### Task description
Restate each record word for word, omitting whatever pictures it holds.

(Dataset records)
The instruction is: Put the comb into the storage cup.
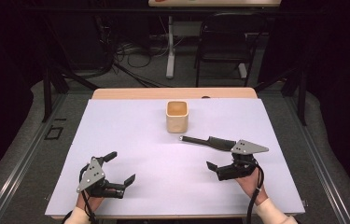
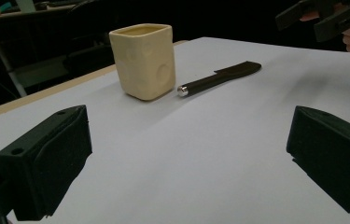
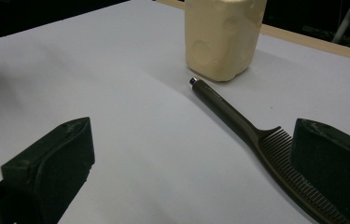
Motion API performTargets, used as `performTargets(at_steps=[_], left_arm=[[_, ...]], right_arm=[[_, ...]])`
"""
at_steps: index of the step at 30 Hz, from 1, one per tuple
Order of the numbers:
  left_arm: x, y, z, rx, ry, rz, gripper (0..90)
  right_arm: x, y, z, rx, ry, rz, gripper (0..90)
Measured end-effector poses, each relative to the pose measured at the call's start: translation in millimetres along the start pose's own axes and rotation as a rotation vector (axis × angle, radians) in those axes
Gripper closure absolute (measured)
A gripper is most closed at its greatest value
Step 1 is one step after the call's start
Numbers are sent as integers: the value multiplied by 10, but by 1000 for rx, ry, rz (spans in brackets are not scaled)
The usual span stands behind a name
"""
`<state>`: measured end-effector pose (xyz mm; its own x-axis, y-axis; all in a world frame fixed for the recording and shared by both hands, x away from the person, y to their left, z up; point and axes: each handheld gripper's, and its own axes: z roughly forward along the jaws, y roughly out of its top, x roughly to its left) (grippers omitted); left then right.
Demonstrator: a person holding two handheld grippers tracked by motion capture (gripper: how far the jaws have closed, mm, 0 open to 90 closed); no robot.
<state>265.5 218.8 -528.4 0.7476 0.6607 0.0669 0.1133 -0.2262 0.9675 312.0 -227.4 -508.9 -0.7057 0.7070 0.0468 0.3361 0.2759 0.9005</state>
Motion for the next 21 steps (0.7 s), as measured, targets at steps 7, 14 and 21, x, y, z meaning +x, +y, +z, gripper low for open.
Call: performTargets(at_steps=[7, 14, 21], left_arm=[[-6, 1, -4, 2, 2, 2, 1], [5, -7, -1, 13, 19, 8, 1], [1, -6, -1, 15, 21, 10, 1]], right_arm=[[-72, 88, 109, 8, -5, 3, 0], [-104, 153, 235, 29, -5, -8, 0], [-166, 229, 378, 58, -13, 4, 0]])
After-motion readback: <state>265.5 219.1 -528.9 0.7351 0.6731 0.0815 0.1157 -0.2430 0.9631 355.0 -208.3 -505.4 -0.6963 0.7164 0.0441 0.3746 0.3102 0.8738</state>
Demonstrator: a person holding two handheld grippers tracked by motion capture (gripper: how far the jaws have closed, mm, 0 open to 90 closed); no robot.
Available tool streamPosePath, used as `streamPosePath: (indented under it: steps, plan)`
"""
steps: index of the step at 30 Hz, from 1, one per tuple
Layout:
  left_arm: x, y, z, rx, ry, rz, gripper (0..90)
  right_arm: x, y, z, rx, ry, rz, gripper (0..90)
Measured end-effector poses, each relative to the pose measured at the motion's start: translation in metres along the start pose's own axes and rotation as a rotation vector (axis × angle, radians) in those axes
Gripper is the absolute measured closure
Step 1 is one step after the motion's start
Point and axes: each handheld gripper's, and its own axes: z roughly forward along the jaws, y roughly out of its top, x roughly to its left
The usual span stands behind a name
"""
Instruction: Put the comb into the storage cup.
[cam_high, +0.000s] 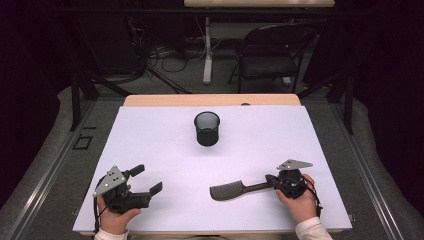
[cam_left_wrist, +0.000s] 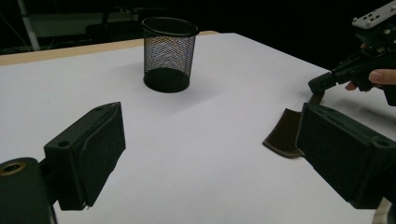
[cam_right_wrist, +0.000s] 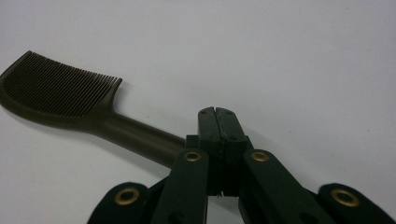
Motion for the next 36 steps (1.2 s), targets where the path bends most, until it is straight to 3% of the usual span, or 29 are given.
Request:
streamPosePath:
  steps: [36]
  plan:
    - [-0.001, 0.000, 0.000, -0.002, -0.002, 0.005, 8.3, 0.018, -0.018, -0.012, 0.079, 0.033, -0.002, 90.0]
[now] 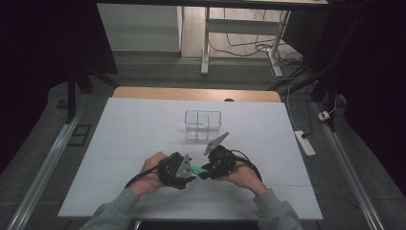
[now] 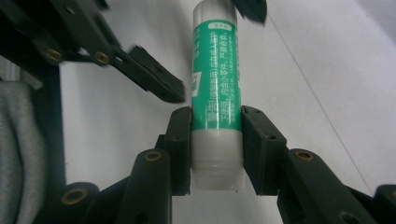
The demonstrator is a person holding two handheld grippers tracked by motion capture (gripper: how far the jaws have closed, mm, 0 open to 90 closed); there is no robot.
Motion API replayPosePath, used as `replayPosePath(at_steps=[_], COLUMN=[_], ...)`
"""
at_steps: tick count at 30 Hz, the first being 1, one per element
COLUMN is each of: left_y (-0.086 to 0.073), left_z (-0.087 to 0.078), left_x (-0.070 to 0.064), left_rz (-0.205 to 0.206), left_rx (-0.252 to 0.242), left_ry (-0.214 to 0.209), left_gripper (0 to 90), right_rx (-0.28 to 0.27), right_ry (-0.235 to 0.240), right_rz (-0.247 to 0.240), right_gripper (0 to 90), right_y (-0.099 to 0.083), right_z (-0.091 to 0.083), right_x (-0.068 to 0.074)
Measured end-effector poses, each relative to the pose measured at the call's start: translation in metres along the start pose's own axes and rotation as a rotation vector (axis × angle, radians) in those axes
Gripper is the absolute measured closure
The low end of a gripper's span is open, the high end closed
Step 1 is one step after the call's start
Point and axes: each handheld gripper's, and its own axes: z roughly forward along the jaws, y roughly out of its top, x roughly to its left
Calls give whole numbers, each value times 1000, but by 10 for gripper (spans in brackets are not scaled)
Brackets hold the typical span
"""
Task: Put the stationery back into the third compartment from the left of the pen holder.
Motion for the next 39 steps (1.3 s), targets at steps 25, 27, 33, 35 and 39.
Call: replayPosePath(at_steps=[25,27,33,35,39], left_y=[-12,-14,-19,-21,-24], left_z=[-7,-8,-12,-14,-19], left_x=[12,14,22,24,28], left_rz=[-68,-87,-146,-166,-216], left_rx=[-50,-56,-87,-100,-131], left_ry=[-29,-28,-23,-19,1], left_gripper=[658,658,658,658,658], right_rx=[-387,-414,-460,-481,-515], right_ry=[-130,-137,-156,-169,-186], right_rz=[35,41,46,46,59], right_gripper=[463,450,415,406,389], right_y=[-4,-6,-11,-12,-16], right_z=[-33,-35,-39,-40,-43], right_x=[1,0,0,0,-1])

### Result below
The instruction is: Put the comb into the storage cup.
Motion API performTargets, used as `performTargets(at_steps=[_], left_arm=[[_, ...]], right_arm=[[_, ...]])`
"""
at_steps: index of the step at 30 Hz, from 1, one per tuple
Order of the numbers:
  left_arm: x, y, z, rx, ry, rz, gripper (0..90)
  right_arm: x, y, z, rx, ry, rz, gripper (0..90)
Measured end-effector poses, each relative to the pose measured at the call's start: translation in millimetres along the start pose's own axes and rotation as a rotation vector (axis × angle, radians) in those axes
Gripper closure absolute (measured)
A gripper is most closed at its greatest value
Step 1 is one step after the call's start
Numbers are sent as integers: the value multiplied by 10, but by 1000 for rx, ry, rz (spans in brackets are not scaled)
The usual span stands behind a name
"""
`<state>`: measured end-effector pose (xyz mm; its own x-axis, y-axis; all in a world frame fixed for the recording and shared by both hands, x away from the person, y to their left, z up; point and axes: each handheld gripper's, and its own axes: z roughly forward along the jaws, y roughly out of its top, x roughly to its left) (grippers omitted); left then right.
Demonstrator: a person holding two handheld grippers tracked by motion capture (gripper: how far the jaws have closed, mm, 0 open to 90 closed); no robot.
<state>265.5 218.8 -528.4 0.7476 0.6607 0.0669 0.1133 -0.2262 0.9675 312.0 -227.4 -508.9 -0.7057 0.7070 0.0468 0.3361 0.2759 0.9005</state>
Motion for the next 21 steps (0.7 s), as measured, targets at steps 7, 14 and 21, x, y, z meaning +x, +y, +z, gripper low for open.
Call: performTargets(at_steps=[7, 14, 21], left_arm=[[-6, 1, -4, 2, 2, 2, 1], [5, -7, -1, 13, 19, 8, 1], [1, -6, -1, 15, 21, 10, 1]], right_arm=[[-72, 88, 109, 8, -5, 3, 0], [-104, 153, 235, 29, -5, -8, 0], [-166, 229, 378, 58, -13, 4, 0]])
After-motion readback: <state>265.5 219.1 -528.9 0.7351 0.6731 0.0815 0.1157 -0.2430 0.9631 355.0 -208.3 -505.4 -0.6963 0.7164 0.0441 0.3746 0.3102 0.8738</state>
Demonstrator: a person holding two handheld grippers tracked by motion capture (gripper: how far the jaws have closed, mm, 0 open to 90 closed); no robot.
Available tool streamPosePath, used as `streamPosePath: (indented under it: steps, plan)`
"""
steps: index of the step at 30 Hz, from 1, one per tuple
Layout:
  left_arm: x, y, z, rx, ry, rz, gripper (0..90)
  right_arm: x, y, z, rx, ry, rz, gripper (0..90)
Measured end-effector poses, each relative to the pose measured at the motion's start: translation in metres along the start pose's own axes and rotation as a rotation vector (axis × angle, radians) in those axes
Gripper is the absolute measured closure
Step 1 is one step after the motion's start
Point and axes: each handheld gripper's, and its own axes: z roughly forward along the jaws, y roughly out of its top, x roughly to its left
The usual span stands behind a name
"""
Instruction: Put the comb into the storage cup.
[cam_high, +0.000s] 
[cam_left_wrist, +0.000s] 
[cam_right_wrist, +0.000s] 
Motion for the next 36 steps (1.2 s), targets where the path bends most, until it is straight to 3% of the usual span, or 29 are given.
Request:
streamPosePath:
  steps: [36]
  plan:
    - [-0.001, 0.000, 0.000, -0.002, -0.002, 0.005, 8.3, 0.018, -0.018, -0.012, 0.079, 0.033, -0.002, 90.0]
[now] 
[now] 
The demonstrator is a person holding two handheld grippers tracked by motion capture (gripper: how far the jaws have closed, mm, 0 open to 90 closed); there is no robot.
Motion API replayPosePath, used as `replayPosePath(at_steps=[_], COLUMN=[_], ...)`
"""
at_steps: tick count at 30 Hz, the first being 1, one per element
COLUMN is each of: left_y (-0.086 to 0.073), left_z (-0.087 to 0.078), left_x (-0.070 to 0.064), left_rz (-0.205 to 0.206), left_rx (-0.252 to 0.242), left_ry (-0.214 to 0.209), left_gripper (0 to 90), right_rx (-0.28 to 0.27), right_ry (-0.235 to 0.240), right_rz (-0.247 to 0.240), right_gripper (0 to 90), right_y (-0.099 to 0.083), right_z (-0.091 to 0.083), right_x (-0.068 to 0.074)
Measured end-effector poses, each relative to the pose measured at the call's start: translation in metres along the start pose's own axes and rotation as a rotation vector (axis × angle, radians) in those axes
Gripper is the absolute measured closure
The low end of a gripper's span is open, the high end closed
Step 1 is one step after the call's start
Point and axes: each handheld gripper's, and its own axes: z roughly forward along the jaws, y roughly out of its top, x roughly to its left
Calls give whole numbers, each value times 1000, but by 10 for gripper (spans in brackets are not scaled)
Brackets hold the typical span
"""
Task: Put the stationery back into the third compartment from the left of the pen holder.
Motion for the next 39 steps (1.3 s), targets at steps 25, 27, 33, 35 and 39.
Call: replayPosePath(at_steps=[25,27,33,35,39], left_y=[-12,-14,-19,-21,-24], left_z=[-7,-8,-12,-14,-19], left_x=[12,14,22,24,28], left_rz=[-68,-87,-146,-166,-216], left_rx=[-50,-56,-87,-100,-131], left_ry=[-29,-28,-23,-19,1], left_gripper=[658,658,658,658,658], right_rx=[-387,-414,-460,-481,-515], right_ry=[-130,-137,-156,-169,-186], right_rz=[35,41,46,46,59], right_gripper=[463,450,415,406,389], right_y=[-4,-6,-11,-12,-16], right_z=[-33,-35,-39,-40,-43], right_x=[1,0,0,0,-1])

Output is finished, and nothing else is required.